* _Your assignment_: The lines from the first line of the entries through the line containing "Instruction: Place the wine" are to be repeated exactly, with both of those lines included.

* _Available records_:
:::::

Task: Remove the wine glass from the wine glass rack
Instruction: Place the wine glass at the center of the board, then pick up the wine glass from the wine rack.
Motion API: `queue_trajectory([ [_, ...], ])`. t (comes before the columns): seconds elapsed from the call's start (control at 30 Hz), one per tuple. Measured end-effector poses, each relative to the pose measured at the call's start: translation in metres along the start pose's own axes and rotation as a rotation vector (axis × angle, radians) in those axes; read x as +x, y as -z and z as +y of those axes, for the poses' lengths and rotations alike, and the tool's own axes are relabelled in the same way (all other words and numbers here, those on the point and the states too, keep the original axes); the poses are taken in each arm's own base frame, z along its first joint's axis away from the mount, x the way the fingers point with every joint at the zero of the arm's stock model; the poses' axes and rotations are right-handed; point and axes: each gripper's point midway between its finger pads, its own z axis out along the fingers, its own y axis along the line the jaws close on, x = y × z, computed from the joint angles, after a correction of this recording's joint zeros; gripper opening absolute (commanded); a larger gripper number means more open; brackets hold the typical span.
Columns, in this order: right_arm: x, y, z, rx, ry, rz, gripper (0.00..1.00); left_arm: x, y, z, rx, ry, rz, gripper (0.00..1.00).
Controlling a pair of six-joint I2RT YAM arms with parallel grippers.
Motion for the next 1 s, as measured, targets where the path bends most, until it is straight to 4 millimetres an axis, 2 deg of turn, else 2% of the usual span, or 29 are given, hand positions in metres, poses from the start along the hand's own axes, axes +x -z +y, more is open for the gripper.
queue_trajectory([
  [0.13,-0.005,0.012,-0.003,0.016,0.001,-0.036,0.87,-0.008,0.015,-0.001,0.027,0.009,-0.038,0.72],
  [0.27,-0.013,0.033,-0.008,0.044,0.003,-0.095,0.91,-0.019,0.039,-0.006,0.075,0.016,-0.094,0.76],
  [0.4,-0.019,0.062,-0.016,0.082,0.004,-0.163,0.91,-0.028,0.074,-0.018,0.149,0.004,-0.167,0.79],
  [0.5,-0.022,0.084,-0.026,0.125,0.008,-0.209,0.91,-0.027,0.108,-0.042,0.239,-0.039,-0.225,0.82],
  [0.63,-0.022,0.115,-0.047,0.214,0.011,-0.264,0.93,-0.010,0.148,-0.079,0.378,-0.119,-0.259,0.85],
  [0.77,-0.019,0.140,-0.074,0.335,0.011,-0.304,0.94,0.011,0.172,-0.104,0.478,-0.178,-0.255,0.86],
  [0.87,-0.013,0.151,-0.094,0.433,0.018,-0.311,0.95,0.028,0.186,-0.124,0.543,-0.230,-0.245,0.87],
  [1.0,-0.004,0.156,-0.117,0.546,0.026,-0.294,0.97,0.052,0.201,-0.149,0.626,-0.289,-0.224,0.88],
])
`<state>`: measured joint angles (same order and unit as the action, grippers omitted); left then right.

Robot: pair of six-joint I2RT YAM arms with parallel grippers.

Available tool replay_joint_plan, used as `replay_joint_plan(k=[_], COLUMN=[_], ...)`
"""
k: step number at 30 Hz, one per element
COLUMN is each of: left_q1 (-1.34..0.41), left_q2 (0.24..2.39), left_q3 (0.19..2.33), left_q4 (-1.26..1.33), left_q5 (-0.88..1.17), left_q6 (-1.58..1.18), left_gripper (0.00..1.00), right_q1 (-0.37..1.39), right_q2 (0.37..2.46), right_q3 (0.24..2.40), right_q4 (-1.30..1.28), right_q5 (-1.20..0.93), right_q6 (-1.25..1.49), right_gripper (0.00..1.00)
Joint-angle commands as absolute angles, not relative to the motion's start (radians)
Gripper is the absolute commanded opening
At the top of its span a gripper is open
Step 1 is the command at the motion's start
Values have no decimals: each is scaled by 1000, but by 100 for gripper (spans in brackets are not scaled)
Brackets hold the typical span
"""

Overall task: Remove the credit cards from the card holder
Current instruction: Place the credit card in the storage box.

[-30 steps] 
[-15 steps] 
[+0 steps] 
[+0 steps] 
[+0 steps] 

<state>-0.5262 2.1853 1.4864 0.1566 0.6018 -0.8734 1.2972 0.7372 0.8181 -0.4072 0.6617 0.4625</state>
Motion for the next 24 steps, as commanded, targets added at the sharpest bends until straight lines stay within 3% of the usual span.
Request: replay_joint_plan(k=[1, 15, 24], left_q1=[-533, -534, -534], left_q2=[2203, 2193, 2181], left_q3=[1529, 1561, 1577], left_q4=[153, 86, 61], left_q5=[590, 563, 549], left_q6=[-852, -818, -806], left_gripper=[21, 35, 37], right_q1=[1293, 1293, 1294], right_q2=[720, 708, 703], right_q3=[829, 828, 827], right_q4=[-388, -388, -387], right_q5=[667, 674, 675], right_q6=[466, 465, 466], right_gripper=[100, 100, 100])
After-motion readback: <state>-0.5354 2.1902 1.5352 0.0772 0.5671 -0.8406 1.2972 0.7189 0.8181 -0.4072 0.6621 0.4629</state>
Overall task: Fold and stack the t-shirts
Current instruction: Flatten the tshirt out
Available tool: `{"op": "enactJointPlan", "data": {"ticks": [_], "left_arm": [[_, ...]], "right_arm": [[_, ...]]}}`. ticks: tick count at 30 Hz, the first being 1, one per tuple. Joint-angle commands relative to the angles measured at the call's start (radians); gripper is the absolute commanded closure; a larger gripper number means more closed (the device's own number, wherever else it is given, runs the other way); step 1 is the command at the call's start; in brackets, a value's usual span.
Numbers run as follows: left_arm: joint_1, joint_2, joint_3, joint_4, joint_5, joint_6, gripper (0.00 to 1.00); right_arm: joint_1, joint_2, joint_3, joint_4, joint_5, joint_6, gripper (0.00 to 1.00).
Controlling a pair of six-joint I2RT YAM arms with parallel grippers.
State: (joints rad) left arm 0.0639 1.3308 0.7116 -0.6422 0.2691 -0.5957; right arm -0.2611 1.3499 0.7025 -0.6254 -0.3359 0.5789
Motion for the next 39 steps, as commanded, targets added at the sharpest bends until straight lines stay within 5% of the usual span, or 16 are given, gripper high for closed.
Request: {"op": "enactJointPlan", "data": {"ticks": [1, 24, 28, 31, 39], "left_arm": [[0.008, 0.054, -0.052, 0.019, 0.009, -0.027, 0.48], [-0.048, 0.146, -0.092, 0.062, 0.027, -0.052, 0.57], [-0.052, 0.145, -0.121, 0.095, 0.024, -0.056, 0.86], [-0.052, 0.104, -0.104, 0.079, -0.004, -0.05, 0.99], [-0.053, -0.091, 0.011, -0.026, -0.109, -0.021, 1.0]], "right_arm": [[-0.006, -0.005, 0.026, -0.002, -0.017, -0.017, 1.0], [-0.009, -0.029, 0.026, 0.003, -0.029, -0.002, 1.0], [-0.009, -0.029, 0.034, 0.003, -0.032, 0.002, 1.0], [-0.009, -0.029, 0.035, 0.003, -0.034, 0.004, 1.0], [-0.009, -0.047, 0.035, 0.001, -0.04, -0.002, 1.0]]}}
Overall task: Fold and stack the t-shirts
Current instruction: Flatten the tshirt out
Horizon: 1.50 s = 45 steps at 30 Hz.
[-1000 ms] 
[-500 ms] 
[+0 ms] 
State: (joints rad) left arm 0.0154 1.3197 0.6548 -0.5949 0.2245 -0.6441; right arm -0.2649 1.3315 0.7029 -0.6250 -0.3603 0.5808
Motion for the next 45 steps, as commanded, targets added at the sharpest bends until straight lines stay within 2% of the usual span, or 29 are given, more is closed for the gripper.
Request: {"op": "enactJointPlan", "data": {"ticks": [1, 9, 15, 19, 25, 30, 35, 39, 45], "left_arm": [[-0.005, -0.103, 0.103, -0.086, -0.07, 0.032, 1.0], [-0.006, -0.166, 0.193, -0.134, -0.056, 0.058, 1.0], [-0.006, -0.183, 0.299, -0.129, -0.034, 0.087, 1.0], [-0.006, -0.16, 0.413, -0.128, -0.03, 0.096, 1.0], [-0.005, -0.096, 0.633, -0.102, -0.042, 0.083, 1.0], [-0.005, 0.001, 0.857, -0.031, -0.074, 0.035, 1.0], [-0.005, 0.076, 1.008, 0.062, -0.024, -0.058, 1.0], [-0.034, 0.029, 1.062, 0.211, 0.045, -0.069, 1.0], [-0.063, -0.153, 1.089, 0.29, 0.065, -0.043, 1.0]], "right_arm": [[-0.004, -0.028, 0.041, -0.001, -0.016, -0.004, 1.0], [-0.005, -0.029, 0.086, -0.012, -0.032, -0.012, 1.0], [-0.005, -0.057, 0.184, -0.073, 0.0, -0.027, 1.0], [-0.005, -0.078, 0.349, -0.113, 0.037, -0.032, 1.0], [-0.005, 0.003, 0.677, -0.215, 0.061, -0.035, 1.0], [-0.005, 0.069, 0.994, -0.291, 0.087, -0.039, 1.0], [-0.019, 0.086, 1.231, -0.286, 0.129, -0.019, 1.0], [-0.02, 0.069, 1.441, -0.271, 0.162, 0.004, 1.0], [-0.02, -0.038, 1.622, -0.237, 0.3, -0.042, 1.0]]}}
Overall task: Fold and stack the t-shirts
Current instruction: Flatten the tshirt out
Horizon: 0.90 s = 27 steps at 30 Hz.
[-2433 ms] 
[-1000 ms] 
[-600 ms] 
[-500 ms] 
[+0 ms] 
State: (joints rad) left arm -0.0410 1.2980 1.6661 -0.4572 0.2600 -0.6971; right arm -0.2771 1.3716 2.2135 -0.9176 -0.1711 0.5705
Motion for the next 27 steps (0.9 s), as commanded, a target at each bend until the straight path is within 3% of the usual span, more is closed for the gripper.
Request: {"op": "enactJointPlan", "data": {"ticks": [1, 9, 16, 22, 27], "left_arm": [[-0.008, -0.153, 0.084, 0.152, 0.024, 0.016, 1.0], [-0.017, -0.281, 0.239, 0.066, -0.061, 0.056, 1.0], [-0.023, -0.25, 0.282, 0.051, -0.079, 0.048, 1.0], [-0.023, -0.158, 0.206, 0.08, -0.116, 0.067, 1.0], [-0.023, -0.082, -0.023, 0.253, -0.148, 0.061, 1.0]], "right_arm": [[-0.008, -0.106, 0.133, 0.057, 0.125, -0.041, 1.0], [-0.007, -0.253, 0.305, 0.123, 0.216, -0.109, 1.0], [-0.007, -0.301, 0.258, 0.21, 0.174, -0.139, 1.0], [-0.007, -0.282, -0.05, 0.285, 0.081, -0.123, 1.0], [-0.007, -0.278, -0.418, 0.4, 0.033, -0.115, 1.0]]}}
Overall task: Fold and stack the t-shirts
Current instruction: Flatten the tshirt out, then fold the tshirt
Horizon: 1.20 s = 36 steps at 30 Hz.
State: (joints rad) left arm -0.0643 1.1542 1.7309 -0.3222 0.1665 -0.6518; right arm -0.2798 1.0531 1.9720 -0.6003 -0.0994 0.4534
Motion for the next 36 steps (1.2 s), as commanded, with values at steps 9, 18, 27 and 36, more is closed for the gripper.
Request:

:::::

* _Answer to this problem_:
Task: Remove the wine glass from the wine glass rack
Instruction: Place the wine glass at the center of the board, then pick up the wine glass from the wine rack.

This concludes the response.